Starting July 1, operating rooms are supposed to be a little safer: Surgical teams must take new steps to prevent operating on the wrong body part or wrong patient.

Among the requirements: Much as airline pilots go through a safety checklist before takeoff, surgeons and nurses must take what’s being dubbed a “time-out” before cutting. It’s to double-check that the right patient is on the table, if he’s really to lose a kidney and not a gallbladder — and if so, on which side.

Hospital regulators hope the new rules will finally put an end to growing reports of wrong-site, wrong-procedure and wrong-patient surgeries.

“These should never happen,” says Dr. Dennis O’Leary, who heads the Joint Commission on Accreditation of Healthcare Organizations. The agency can revoke the accreditation of hospital or other surgical sites that don’t comply with the new safety steps.

But reports range the gamut from removing the wrong organ to drilling into the wrong side of a patient’s skull to a recent case where the wrong patient was given a heart catheterization.

No one knows exactly how many such wrong surgeries occur, because the commission receives only voluntary reports, although they’re a small fraction of the nation’s 70 million annual surgeries.

Still, despite issuing two warnings to hospitals and surgical centers in recent years, the regulatory agency knows of 275 cases since 1999 — a steady increase each year and a problem it calls undoubtedly undercounted.

Consider the rushed pace of many operating rooms, where it’s easy to wheel in the wrong patient from a queue of waiting stretchers, or to position X-rays backward as bustling workers ready dozens of high-tech gadgets.

“People should not underestimate the potential for confusion,” O’Leary says. “The fact that you have M.D. or R.N. after your name doesn’t keep you from making mistakes.”

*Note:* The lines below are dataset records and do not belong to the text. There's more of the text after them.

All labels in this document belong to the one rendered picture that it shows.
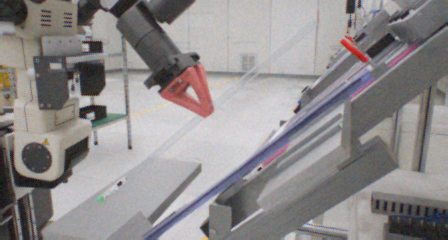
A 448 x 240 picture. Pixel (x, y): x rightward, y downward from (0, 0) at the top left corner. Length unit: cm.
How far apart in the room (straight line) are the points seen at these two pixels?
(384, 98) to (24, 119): 101
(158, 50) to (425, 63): 44
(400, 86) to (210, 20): 963
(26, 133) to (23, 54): 24
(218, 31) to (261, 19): 127
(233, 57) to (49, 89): 899
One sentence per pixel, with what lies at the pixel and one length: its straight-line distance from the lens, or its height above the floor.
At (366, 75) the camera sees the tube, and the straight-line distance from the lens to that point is 38.
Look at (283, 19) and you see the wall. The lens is 964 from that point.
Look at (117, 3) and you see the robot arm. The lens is 60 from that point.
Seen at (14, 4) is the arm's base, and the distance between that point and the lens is 107.
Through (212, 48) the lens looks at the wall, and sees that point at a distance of 1018.
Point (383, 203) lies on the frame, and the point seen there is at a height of 65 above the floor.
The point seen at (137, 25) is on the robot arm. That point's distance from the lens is 57.
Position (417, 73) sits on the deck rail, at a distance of 67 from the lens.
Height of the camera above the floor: 110
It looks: 13 degrees down
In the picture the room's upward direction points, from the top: straight up
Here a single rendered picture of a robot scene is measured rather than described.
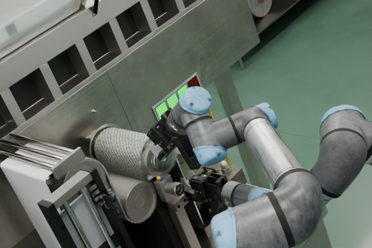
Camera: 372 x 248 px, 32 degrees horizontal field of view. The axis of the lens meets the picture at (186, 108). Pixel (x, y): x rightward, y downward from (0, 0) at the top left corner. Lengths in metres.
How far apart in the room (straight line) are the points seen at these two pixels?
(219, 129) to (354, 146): 0.33
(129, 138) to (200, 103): 0.45
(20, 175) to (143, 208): 0.37
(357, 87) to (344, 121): 2.90
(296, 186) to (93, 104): 1.05
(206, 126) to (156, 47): 0.79
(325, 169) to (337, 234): 1.81
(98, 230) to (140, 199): 0.25
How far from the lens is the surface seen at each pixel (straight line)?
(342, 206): 3.58
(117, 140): 2.05
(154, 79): 2.37
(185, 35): 2.46
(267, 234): 1.28
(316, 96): 4.62
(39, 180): 1.78
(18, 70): 2.06
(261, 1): 5.67
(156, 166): 1.96
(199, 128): 1.63
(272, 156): 1.45
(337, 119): 1.71
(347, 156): 1.63
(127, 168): 2.03
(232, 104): 2.91
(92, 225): 1.75
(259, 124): 1.57
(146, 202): 1.98
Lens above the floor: 2.22
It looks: 26 degrees down
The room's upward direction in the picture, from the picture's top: 22 degrees counter-clockwise
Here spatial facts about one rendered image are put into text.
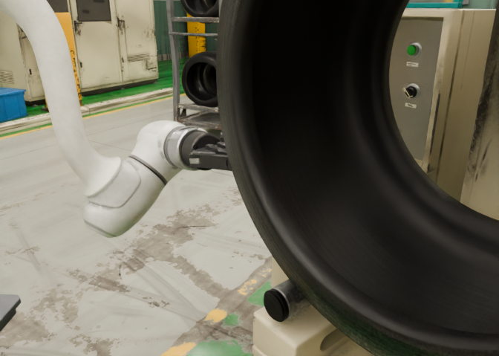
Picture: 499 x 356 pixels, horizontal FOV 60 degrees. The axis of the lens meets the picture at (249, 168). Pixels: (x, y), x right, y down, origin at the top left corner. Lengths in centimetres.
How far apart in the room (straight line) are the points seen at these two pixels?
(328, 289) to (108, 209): 53
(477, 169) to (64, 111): 72
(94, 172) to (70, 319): 132
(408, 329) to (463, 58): 80
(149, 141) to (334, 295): 57
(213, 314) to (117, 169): 124
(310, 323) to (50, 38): 65
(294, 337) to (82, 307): 166
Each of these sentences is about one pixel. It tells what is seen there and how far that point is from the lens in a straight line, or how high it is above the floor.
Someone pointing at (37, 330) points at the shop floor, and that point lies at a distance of 214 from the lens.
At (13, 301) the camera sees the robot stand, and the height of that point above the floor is 65.
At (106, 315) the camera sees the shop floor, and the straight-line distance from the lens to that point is 211.
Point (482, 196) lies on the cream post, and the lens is 80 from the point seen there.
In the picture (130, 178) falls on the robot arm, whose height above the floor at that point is 95.
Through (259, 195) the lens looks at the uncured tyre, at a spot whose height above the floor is 106.
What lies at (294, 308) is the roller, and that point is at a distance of 60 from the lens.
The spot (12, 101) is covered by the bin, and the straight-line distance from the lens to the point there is 595.
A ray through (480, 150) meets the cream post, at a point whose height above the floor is 106.
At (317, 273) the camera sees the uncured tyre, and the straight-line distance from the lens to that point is 51.
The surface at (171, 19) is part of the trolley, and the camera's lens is 426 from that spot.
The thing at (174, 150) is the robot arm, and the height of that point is 101.
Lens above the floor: 128
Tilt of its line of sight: 21 degrees down
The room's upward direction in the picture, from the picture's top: straight up
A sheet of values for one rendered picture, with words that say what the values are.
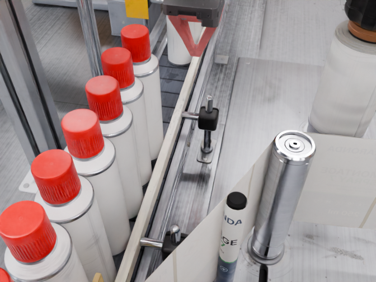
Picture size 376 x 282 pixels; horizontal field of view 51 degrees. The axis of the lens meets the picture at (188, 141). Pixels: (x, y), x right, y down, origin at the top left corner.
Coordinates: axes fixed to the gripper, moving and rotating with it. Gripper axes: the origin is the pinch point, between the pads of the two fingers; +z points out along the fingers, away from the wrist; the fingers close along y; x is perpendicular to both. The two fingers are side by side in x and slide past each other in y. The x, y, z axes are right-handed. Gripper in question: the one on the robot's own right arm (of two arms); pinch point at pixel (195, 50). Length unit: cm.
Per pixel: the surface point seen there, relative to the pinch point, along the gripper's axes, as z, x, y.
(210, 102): 7.3, -2.6, -2.0
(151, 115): 4.4, 4.1, -9.5
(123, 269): 9.8, 2.8, -28.6
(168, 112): 13.7, 4.7, 1.5
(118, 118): -3.4, 4.8, -18.7
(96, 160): -3.3, 5.1, -24.5
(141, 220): 9.9, 2.6, -22.1
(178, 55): 11.3, 5.8, 14.7
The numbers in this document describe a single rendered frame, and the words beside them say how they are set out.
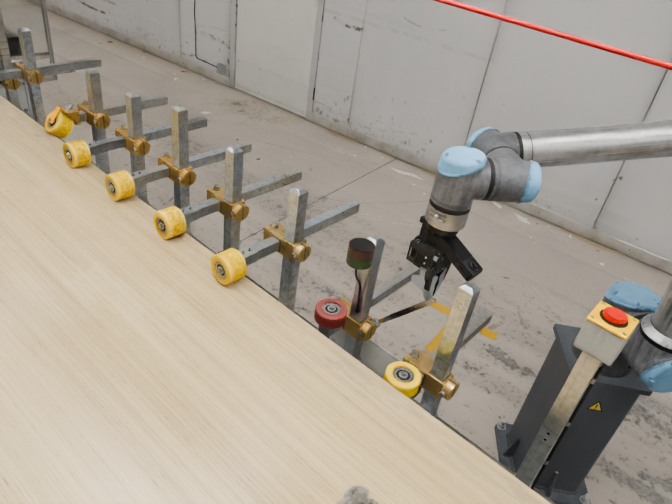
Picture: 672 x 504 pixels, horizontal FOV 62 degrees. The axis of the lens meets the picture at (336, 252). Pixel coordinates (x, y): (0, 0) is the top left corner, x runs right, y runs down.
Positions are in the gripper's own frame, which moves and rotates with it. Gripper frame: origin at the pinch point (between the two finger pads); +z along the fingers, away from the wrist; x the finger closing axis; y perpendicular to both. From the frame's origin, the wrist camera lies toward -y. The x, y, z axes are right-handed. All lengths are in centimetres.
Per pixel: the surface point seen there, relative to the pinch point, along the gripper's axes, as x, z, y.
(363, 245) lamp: 12.7, -12.8, 13.4
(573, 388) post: 9.6, -7.2, -37.2
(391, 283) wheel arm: -10.9, 12.3, 17.3
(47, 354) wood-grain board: 71, 8, 46
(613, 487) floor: -80, 98, -59
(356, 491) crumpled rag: 48, 7, -18
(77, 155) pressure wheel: 28, 3, 114
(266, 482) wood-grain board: 57, 8, -6

His regulatory agency is betting that if surgical teams have a mandatory system of double-checks, they can catch mixups before a patient is harmed.

Among the rules:

  • The surgeon must literally sign the incision site, while the patient is awake and cooperating if possible, with a marker that won’t wash off in the operating room.
  • Some doctors, and patients themselves, already do that voluntarily, but regulators found a confusing hodgepodge of styles. An “X” can mean “operate here” or “not here,” and writing out “not this knee” backfires if the “not” gets smudged. So, don’t place any mark on a non-operative site, the new rules stress. Avoid “X” in favor of doctor initials or some other mark used hospital-wide.
  • The entire operating team must stop all other work just before surgery begins and go through a checklist to ensure the correct patient is on the table, and that everyone — surgeons, nurses, anesthesiologists, technicians — agrees what procedure is being done, on what body part. Have a system to resolve any confusion.

“My rule was you do not hand a knife to any surgeon until everything’s cleared up,” says Tom McLaren, surgical services administrator at Florida’s Tallahassee Memorial Healthcare.

Speak up

That rule averted one disaster at his previous hospital, McLaren recalls: A surgeon was ready to slice into a right kidney while a nurse argued for the left one. Technicians pulled back the scalpels as the frustrated doctor pointed to the posted X-ray — which a radiologist later noticed was placed backward.

“Many people believe, ’this could never happen to me, that happens somewhere else,”’ laments Bill Duffy, president of the Association of periOperative Registered Nurses.

But there’s growing awareness that any health worker can make such a mistake, and more than 40 medical organizations, such as the American Academy of Orthopaedic Surgeons and Duffy’s nursing group, now have signed on to help the accreditation commission teach the new rules.

O’Leary also has some consumer advice: speak up if you’re about to be anesthetized without seeing signs that the surgical team has double-checked your identity and your surgical site.